Finalement, se dégage une vision d’ensemble panachée, nuancée et de ce fait subtilement construite pour euphémiser le sens de l’esclavage plantationnaire. Les conditions de vie étaient certes dures, mais tout le propos élime la question du régime punitif omniprésent tout en optant pour une approche contraire aux acquis historiographiques en matière de refus du mariage par les planteurs et de résistance d’une forte proportion des esclaves femmes à la procréation : « L’enseignement religieux a toujours été privilégié. Le mariage des jeunes et des couples avec enfants, est fortement encouragé. Le géreur donne aux mariés 400 francs, une case avec jardin, quelques bestiaux. La famille était importante chez les esclaves  ». A la fin de l’affiche, en dernière position, apparaît alors la rubrique « résistances » qui, dans un tel contexte, deviennent presque difficile à comprendre. On y découvre, sans aucune explication étiologique, que « en s’enfuyant, les esclaves marronnaient soit pour de longues périodes, soit pour un temps court (forme la plus répandue dans les Antilles françaises) ». Alors qu’aucune analyse de la chasse aux marrons est proposée pour rendre compte de ce temps de « vie » « court » sur une île exiguë, les rédacteurs n’en disent pas plus sur les punitions qui attendent les survivants (ceux qui n’ont pas été tués) ramenés sur la plantation. Pour rendre justice au document, citons la seule phrase faisant état du régime concentrationnaire, là encore de manière impersonnelle et sans détails : « En réponse aux mauvais traitements et aux injustices (sic), les esclaves se suicidaient espérant retrouver leur terre natale ». Bien sûr, rien n’est dit sur la culture esclavagiste, la lutte anti-abolitionniste et le racisme des Békés comme des curés ou des Mulâtres jusqu’à la moitié du XIXe siècle, les concepteurs se contentant de renvoyer les « révoltes d’esclaves » dans une période ancienne, « surtout au XVIIIe siècle ». Une autre affiche expose un document d’époque, une proposition de récompense pour rattraper une fugitive. Aucune légende ne vient expliciter les conditions sociales de la chasse, de la capture et des punitions.

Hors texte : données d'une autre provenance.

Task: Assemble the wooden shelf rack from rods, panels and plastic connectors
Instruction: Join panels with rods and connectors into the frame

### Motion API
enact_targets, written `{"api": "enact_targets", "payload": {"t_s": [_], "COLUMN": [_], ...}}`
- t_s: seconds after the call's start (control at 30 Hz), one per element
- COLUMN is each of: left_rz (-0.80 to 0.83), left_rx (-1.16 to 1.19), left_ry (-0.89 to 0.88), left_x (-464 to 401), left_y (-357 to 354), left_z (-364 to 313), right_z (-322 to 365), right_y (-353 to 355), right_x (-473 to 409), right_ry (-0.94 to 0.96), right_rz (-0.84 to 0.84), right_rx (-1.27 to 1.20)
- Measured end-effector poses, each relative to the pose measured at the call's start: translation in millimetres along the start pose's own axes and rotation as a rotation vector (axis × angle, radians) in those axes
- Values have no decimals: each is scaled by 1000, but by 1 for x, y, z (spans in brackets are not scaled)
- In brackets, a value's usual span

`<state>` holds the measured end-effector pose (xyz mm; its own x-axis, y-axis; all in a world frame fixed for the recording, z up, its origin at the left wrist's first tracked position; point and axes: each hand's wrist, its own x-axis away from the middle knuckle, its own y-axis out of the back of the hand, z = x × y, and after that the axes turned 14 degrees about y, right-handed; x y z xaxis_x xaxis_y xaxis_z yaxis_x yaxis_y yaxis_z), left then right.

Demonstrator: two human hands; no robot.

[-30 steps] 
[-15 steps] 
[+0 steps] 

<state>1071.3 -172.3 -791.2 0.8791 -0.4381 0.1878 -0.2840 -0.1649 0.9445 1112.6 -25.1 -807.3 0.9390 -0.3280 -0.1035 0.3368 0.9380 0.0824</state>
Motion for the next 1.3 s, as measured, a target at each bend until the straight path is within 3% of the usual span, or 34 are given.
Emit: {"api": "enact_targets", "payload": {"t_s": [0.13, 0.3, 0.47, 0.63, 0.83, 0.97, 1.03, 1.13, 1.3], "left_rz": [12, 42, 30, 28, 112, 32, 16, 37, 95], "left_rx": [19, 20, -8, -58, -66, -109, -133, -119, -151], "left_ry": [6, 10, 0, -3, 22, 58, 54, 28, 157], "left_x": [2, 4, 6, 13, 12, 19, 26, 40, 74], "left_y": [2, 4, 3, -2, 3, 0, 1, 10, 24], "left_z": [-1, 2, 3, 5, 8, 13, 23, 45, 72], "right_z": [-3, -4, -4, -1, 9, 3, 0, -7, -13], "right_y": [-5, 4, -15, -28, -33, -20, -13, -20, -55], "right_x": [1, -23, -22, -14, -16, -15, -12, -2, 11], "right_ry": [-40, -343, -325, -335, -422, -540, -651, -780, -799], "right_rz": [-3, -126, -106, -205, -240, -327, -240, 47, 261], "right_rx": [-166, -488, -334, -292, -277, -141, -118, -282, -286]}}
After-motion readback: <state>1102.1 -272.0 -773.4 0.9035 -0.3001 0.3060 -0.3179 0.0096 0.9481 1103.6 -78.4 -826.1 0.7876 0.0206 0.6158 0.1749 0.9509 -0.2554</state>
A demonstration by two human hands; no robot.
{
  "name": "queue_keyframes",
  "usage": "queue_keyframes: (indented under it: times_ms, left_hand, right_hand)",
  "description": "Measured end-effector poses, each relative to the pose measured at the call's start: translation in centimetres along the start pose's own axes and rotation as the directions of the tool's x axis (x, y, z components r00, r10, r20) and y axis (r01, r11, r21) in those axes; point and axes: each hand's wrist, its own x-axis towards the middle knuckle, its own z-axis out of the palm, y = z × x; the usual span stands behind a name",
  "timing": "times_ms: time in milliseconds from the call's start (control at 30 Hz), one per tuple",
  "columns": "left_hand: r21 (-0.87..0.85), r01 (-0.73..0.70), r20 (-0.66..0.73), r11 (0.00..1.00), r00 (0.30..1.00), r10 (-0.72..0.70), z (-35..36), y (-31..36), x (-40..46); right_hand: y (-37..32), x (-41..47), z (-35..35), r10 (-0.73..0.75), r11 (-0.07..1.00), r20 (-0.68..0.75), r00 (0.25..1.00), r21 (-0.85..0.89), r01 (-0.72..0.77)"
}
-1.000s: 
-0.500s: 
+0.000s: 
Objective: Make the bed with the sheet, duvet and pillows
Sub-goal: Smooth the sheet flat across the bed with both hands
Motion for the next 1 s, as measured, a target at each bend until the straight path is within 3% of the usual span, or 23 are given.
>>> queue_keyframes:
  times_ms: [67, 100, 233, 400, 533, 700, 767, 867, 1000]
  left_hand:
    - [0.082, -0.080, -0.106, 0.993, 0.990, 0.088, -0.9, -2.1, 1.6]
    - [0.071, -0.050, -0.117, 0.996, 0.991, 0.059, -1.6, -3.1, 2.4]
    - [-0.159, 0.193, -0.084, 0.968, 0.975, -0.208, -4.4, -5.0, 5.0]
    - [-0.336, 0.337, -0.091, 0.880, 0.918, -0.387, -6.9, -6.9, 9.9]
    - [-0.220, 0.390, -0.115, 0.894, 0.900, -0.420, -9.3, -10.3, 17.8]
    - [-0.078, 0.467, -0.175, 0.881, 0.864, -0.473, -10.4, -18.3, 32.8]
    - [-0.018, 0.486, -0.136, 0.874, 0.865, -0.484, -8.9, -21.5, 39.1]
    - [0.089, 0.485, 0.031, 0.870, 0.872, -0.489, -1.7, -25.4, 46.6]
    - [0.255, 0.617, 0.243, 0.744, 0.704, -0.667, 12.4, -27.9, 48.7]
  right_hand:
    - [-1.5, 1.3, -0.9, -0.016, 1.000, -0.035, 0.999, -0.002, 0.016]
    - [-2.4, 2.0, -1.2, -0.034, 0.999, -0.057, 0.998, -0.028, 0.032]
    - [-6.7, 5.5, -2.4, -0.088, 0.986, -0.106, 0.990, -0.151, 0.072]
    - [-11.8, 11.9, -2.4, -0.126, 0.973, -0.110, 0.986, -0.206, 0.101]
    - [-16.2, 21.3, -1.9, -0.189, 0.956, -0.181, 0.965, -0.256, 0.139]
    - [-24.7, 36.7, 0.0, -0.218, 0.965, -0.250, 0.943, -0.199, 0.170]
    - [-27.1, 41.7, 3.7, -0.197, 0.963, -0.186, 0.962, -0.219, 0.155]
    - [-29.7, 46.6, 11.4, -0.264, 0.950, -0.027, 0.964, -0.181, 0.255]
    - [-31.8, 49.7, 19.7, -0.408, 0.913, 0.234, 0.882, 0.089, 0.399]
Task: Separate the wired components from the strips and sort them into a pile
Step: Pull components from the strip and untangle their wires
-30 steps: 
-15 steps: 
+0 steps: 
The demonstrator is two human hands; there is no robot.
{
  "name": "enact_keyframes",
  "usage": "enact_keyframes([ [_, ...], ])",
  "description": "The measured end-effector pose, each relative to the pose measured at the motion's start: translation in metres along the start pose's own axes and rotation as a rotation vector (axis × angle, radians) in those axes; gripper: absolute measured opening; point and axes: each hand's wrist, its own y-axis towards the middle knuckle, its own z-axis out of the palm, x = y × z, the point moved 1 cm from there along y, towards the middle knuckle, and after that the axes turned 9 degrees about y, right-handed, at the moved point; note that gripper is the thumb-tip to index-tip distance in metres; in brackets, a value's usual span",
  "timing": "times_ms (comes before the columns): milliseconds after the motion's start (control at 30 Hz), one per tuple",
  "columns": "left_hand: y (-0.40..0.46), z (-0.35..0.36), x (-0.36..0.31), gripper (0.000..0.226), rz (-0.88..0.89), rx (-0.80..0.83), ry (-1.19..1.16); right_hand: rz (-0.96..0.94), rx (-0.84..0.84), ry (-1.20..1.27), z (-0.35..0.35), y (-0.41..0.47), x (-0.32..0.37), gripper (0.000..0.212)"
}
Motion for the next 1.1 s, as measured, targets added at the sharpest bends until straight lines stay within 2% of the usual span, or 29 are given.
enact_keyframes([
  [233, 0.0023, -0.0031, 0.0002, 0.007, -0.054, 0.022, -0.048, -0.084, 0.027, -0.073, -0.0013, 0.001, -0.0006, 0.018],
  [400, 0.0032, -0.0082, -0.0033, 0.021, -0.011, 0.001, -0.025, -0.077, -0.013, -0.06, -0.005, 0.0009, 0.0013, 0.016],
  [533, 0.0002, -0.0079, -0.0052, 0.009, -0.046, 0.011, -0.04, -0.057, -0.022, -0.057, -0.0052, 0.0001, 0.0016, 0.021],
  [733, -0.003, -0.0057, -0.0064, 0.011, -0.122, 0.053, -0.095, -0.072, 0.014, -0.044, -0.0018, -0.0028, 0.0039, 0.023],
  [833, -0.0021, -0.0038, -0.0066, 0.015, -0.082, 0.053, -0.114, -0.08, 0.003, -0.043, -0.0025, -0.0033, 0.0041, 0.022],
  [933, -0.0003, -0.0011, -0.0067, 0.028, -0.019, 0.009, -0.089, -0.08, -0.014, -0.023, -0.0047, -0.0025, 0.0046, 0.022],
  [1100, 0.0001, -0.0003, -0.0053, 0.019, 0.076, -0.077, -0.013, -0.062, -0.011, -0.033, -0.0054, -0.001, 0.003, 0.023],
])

Enserrés dans un cadre général où prédomine l’évocation économique de la production de sucre et le « modèle » du Père Labat repris dans les autres habitations, les conditions de vie des esclaves sont rapportées à un « fonctionnement » qui a généré des bienfaits actuels, comme s’il était possible et banal, en Martinique, d’afficher la production et le développement économiques esclavagistes indépendamment du mode de production ; là où évoquer les performances économiques des camps de concentration serait perçu comme une apologie « révisionniste » du régime nazi, lui aussi traversé à partir de 1943 par une problématique de l’exploitation économique des objets humains, ici, l’habitation est réduite, sur plusieurs panneaux, à une entreprise économique prospère : Sous le titre « Le Fonds Saint-Jacques : Les débuts de l’habitation sucrerie aux Antilles », il est précisé : « L’industrie sucrière antillaise se développe très rapidement dans les années 1670 et dès 1717 les livraisons de sucre dépassent même les besoins de la métropole ! » Entreprise prospère dont la seule préoccupation serait l’amélioration économique du rendement, positionnant le site en « modèle » de l’exploitation plantationnaire : « C’est à Fonds Saint-Jacques que le Père Labat élabore dès la fin du XVIIe siècle, un modèle d’habitation sucrerie qui a été repris par la suite dans l’ensemble des Antilles. Sur ce domaine qui couvrait 230 hectares, il a rationalisé la production de sucre » [21]. Du fait de ces performances, dont le seul objectif est de sustenter les Européens de la Métropole ainsi complices objectifs du fait qu’ils sont in fine les consommateurs effrénés de sucre et de ce fait responsables de cette production, l’Habitation est définie comme une entreprise économique salutaire pour le bien de tous. Un panneau généraliste « De la traite aux abolitions », prend bien soin d’externaliser la structure esclavagiste en rappelant politiquement que « Louis XIII » a donné « l’autorisation » et qu’économiquement « par ce système d’échange de marchandises et d’humains, l’Europe s’enrichit ».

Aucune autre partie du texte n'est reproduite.